When a line below contains the string "bounding", show that line.

### Data to examine

--- START ---

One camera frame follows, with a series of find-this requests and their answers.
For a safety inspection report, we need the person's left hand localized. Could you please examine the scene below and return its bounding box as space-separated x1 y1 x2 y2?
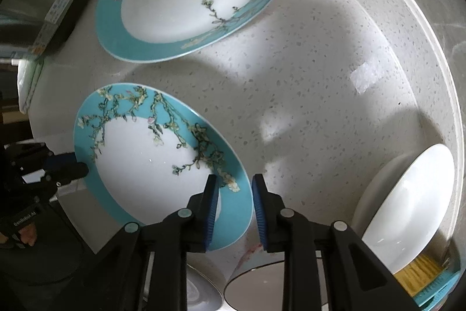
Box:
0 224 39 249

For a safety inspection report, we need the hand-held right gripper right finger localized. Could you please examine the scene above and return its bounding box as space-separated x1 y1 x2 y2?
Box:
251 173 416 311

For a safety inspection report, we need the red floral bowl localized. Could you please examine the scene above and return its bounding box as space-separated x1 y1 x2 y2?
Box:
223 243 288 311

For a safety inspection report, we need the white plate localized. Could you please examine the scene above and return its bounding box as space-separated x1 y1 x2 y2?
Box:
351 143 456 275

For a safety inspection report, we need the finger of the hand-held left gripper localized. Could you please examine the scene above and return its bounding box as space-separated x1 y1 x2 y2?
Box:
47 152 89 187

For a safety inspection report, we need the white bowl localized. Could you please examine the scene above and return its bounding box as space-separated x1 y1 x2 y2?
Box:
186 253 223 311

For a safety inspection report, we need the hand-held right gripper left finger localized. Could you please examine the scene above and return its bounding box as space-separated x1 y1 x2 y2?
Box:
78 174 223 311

--- END ---
--- START ---

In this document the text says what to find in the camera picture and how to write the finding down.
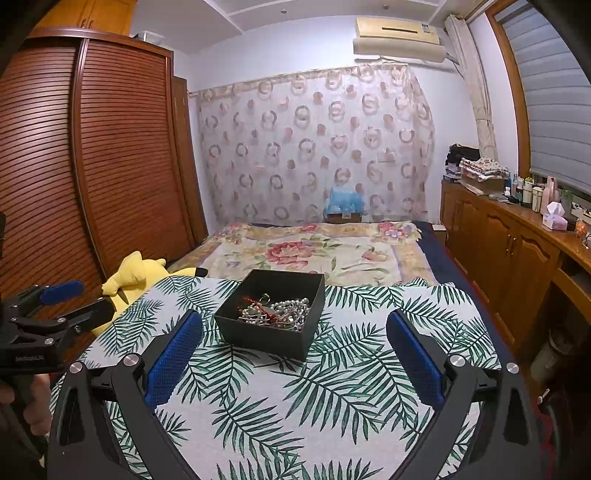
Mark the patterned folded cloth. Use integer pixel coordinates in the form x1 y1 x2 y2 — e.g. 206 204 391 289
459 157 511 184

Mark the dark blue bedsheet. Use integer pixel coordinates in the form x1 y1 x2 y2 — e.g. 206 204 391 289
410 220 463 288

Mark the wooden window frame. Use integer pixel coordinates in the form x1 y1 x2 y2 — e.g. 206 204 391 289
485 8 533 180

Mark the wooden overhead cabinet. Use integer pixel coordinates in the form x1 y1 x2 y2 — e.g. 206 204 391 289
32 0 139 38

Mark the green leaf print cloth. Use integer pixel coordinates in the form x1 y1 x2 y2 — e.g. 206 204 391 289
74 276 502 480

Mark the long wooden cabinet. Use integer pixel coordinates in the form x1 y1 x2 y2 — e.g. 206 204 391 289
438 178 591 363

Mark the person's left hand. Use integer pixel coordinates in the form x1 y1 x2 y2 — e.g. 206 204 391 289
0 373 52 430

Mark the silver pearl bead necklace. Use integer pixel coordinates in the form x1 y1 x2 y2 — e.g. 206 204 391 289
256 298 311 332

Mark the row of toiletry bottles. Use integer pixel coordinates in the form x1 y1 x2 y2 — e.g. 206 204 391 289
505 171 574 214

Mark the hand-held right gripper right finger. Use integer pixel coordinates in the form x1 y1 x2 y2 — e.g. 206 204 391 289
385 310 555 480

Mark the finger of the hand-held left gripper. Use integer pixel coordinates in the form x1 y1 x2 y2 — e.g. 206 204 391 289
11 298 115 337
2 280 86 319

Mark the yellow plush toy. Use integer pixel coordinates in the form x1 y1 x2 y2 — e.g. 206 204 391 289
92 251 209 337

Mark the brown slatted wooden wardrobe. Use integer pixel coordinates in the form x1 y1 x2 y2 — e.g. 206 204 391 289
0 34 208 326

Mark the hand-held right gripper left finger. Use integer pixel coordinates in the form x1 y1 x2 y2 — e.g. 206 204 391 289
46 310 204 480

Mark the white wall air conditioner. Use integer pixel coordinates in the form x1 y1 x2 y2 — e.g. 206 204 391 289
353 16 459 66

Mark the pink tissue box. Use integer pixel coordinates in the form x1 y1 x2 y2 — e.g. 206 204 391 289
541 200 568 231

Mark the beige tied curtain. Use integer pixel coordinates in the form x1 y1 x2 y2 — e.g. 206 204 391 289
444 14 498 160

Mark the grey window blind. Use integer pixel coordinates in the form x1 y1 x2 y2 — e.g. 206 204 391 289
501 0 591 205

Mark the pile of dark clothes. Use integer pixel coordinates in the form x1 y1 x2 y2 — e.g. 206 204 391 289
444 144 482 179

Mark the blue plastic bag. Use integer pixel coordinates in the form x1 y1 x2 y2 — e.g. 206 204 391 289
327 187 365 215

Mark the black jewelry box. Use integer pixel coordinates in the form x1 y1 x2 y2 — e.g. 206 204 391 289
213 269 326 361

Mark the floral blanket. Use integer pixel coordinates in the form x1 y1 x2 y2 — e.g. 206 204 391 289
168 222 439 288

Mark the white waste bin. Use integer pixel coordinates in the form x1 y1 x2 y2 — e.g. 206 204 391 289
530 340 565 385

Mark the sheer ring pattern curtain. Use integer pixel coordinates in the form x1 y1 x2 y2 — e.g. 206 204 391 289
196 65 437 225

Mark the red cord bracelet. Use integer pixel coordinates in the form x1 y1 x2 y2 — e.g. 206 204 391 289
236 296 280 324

--- END ---

### Your solution
For a safety inspection report, we need the person's left hand localized. Could you please examine the scene below and return its bounding box as space-separated x1 y1 x2 y2?
For a safety inspection report, we need the hand-held right gripper right finger localized. Could you please examine the scene above and return its bounding box as space-separated x1 y1 x2 y2?
For a safety inspection report, we need the red floral bowl localized. Could you please examine the scene above and return its bounding box as space-separated x1 y1 x2 y2?
For a safety inspection report, we need the white plate localized. Could you please examine the scene above and return its bounding box as space-separated x1 y1 x2 y2?
For a safety inspection report, we need the finger of the hand-held left gripper localized. Could you please examine the scene above and return its bounding box as space-separated x1 y1 x2 y2?
For a safety inspection report, we need the white bowl localized. Could you please examine the scene above and return its bounding box as space-separated x1 y1 x2 y2?
For a safety inspection report, we need the hand-held right gripper left finger localized. Could you please examine the scene above and return its bounding box as space-separated x1 y1 x2 y2?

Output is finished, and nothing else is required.